Nessa época, eu realmente não sei se eu ESTIVE LÁ sempre que pude. Mas, todas as vezes em que estive, era uma pessoa inteira, que xingava muito o Universo por ter deixado minha melhor amiga da escola ter um câncer que só gente velha tem.

(Como assim? Ela sempre foi a menina mais linda da escola, a mais comportada e a minha amiga mais inteligente… Tinha algo errado nessa fórmula). APRENDI MUITO COM AQUILO TUDO.

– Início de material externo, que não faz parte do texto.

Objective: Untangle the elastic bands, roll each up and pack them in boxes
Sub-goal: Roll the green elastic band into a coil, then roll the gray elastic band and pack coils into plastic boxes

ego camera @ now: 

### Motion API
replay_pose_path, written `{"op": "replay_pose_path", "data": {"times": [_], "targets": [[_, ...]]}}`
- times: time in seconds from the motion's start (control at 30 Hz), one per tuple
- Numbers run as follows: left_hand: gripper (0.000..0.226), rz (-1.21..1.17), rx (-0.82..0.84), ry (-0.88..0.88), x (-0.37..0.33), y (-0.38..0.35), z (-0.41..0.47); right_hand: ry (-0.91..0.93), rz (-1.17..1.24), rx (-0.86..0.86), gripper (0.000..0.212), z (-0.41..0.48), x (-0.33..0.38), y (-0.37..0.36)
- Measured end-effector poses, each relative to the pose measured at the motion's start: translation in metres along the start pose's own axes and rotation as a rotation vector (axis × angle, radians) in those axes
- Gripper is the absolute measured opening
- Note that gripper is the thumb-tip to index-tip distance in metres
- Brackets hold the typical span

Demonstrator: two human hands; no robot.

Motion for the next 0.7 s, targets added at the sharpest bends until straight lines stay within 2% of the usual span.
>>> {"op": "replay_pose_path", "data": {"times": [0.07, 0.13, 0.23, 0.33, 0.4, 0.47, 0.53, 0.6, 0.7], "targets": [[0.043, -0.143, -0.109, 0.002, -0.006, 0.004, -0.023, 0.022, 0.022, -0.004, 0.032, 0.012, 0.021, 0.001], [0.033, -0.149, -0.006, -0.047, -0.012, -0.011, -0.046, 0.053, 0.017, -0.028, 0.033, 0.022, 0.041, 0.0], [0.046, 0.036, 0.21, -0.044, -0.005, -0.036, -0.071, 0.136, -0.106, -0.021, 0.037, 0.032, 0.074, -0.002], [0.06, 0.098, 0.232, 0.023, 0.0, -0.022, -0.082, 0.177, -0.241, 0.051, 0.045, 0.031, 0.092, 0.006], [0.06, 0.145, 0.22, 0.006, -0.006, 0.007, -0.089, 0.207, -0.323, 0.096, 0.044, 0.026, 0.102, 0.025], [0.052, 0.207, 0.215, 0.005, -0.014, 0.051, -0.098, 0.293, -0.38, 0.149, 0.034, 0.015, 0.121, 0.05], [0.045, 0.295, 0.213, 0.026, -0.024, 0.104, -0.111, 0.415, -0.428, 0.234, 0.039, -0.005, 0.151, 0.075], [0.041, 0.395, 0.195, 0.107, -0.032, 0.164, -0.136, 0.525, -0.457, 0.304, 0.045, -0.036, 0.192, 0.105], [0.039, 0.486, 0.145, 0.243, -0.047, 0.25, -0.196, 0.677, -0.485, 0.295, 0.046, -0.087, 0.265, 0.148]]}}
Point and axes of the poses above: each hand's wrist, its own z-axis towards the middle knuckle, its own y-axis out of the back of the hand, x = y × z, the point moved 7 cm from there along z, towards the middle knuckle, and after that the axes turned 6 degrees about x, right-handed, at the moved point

Ela nunca questionou as razões daquele infortúnio. Pelo menos não pra mim, e olha que perguntar sempre foi meu TOC – vai ver por isso larguei o Bico de Bunsen, o Balão de Erlenmeyer e esqueci de vez a Tabela Periódica. Perguntar, ouvir a resposta, questionar e marcar no papel com caneta sempre foram meu forte.

Susana aguentou muita coisa calada e também ensinou muita coisa durante essa fase pedregulho pra muita gente. Para mim, talvez a mais significante foi a de ver a beleza nas coisas simples. E de entender por que depois das sessões de radioterapia não dá vontade de comer carne.

Telefonei para dar os parabéns pra Susana. Faz mais de 35 anos que dou os parabéns pra ela.

Não precisamos de Orkut, Facebook nem busca no Google para nos acharmos. A verdade é que nunca nos perdemos.

Eu ainda tenho vontade de ter uma casa i-g-u-a-l-z-i-n-h-a à dela na infância: com aquele jardim de inverno antes da cozinha, o quintal com a bananeira gigante e um cachorro no quintal.

Tem amizade que é para vida inteira. Fazemos questão de ouvir a voz uma da outra, ainda que seja só duas vezes ao ano: no meu aniversário e no dela. É aquele momento de voltamos no tempo, como se ela ainda segurasse minha mão na hora do recreio e ficasse comigo na fila da cantina esperando pra comer o pão com molho da Tia Emília.

É sempre bom ouvir a voz da Su de novo. Combinamos aquele café, mas eu sei que, mesmo que não role o encontro, ela vai me ligar no dia 16 de agosto.

Porque ela é a minha primeira e melhor amiga da escola.